4. NON-DISPARAGEMENT. The Parties agree that from the date of this Agreement,
BNS, its directors, officers, and employees involved in securing or transacting
insurance coverage business and/or who conducted business with Xxxx while Xxxx
was acting as BNS's insurance broker and consultant, who participated in the
negotiation or resolution of this matter, or who has knowledge of this dispute,
will not make any disparaging statements (whether written or oral) concerning
Xxxx, or defame Xxxx, in any manner based on its conduct up to the execution of
this Agreement, which conduct was the subject of the Investigation. Nothing in
this paragraph shall limit the Parties from truthful testimony in any legal
action or to a government agency, or as may be required by law or may be
required in order to critically analyze in good faith the other's services in
connection with business.
5. TAX CONSEQUENCES. BNS agrees that neither Xxxx nor its officers, employees,
agents, or attorneys, have made any representations or warranties concerning the
tax treatment of any of the sums paid hereunder under federal or state laws, and
BNS has not relied upon any such warranties or representations. BNS is
responsible for any and all federal and state taxes in connection with the above
payments, including penalties and interest, if any.

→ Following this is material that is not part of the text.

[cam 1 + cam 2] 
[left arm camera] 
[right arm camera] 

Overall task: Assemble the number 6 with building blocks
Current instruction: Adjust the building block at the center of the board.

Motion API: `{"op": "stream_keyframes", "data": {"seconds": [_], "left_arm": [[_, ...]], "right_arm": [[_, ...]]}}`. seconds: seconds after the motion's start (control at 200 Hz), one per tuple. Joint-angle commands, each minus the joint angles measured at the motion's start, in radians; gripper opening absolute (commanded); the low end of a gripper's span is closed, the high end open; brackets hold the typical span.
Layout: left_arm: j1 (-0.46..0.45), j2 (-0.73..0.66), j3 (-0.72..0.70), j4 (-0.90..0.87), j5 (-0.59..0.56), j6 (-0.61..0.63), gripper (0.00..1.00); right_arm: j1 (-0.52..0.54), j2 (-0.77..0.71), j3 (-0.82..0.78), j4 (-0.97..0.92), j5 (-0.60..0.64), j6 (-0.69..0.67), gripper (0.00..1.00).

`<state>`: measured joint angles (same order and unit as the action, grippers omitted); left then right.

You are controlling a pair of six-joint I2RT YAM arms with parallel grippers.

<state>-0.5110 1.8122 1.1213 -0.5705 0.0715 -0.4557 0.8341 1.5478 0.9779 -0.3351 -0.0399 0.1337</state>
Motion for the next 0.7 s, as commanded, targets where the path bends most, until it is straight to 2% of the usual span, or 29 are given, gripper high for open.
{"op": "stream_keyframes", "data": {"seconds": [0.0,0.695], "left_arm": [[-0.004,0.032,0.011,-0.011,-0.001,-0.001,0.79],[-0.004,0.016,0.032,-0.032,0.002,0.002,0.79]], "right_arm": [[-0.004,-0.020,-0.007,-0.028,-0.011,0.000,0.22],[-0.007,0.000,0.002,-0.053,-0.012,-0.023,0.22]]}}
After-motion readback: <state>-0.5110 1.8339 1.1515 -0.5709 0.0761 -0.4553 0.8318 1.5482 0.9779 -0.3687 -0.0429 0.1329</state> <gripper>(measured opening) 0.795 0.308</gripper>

BNS will indemnify and
defend Xxxx and hold it harmless from and against all liability or obligations,
if any, in connection with payment of the settlement amounts, including but not
limited to taxes, interest and/or penalties.
6. NO ADMISSION OF LIABILITY. This Agreement shall not in any way be construed
as an admission by Xxxx of any unlawful acts whatsoever against BNS or any other
person. Xxxx specifically denies any liability, fault or wrongdoing with regard
to BNS or any other person, on the part of itself or any other person, its
employees or its agents. BNS understands and agrees that this Agreement does not
constitute and should not be construed as an admission of liability, fault or
wrongdoing. Xxxx has agreed to provide BNS the consideration described herein to
reach an expeditious and amicable resolution of any and all disputes between the
Parties, arising out of the Investigation, the alleged alterations relating to
Xxxx' conduct as a broker, undisclosed fees paid to Xxxx, or undisclosed
commissions paid to Xxxx prior to the date hereof and to minimize the time,
attorney fees, and costs that otherwise would be expended in the defense of
litigation concerning any of such disputes. This Agreement is entered into as a
compromise of all known and unknown claims and disputes between the Parties,
arising out of the Investigation, the alleged alterations relating to Xxxx'
conduct as a broker, undisclosed fees paid to Xxxx, or undisclosed commissions
paid to Xxxx prior to the date hereof and is not intended to, nor shall it be
construed as, an admission of any culpability, liability, or wrongdoing of any
kind whatsoever by Xxxx.
7. NO OTHER ACTIONS OR PROCEEDINGS. BNS represents that it has not filed any
complaints or lawsuits against Xxxx or any employee or former employee or agent
of Xxxx with any other local, state or federal agency or court, and that it will
not, at any time hereafter, file any complaint or lawsuit arising out of any
alleged alterations relating to Xxxx' conduct as a broker, undisclosed fees paid
to Xxxx, or undisclosed commissions paid to Xxxx prior to the date of this
Agreement. BNS agrees that it shall not xxx or bring any further action against
Xxxx arising out any alleged alterations relating to Xxxx' conduct as a broker,
undisclosed fees paid to Xxxx, or undisclosed commissions paid to Xxxx prior to
the date of this Agreement, except an action or proceeding to enforce the terms
of this Agreement.
8. REPRESENTATIONS BY BNS AND XXXX. BNS and Xxxx represent and agree that they
have thoroughly discussed all aspects of this Agreement with their attorneys,
that they have carefully read and fully understand all of the provisions of this
Agreement, and that they are knowingly and voluntarily entering into this
Agreement.
9. CLAIMS NOT ASSIGNED OR TRANSFERRED. BNS represents and warrants that it is
the legal party in interest with respect to the subject matter of this
Agreement, with legal title to all Claims hereby released. BNS represents and
warrants that it has not previously assigned or transferred, or purported to
assign or transfer, to any person or entity, any Claim or any portion thereof or
interest therein. BNS's arrangement with legal counsel concerning attorney's
fees is excepted from this paragraph.
10. BANKRUPTCY. BNS acknowledges that it has not filed for bankruptcy and has a
legal right to receive the funds to be paid to it pursuant to paragraph 1
herein.
11. BINDING UPON SUCCESSORS AND ASSIGNS. This Agreement shall be binding upon
the Parties and upon their heirs, administrators, representatives, executors,
successors and assigns, and shall inure to the benefit of Released Parties and
each of them, and to their heirs, administrators, representatives, executors,
successors, and assigns.
12. GOVERNING LAW. This Agreement shall be interpreted, enforced and governed
under the laws of the Commonwealth of Massachusetts without regard to its choice
of law rules or principles. The language of all parts of this Agreement shall in
all cases be construed as a whole, according to its fair meaning, and not
strictly for or against any of the parties.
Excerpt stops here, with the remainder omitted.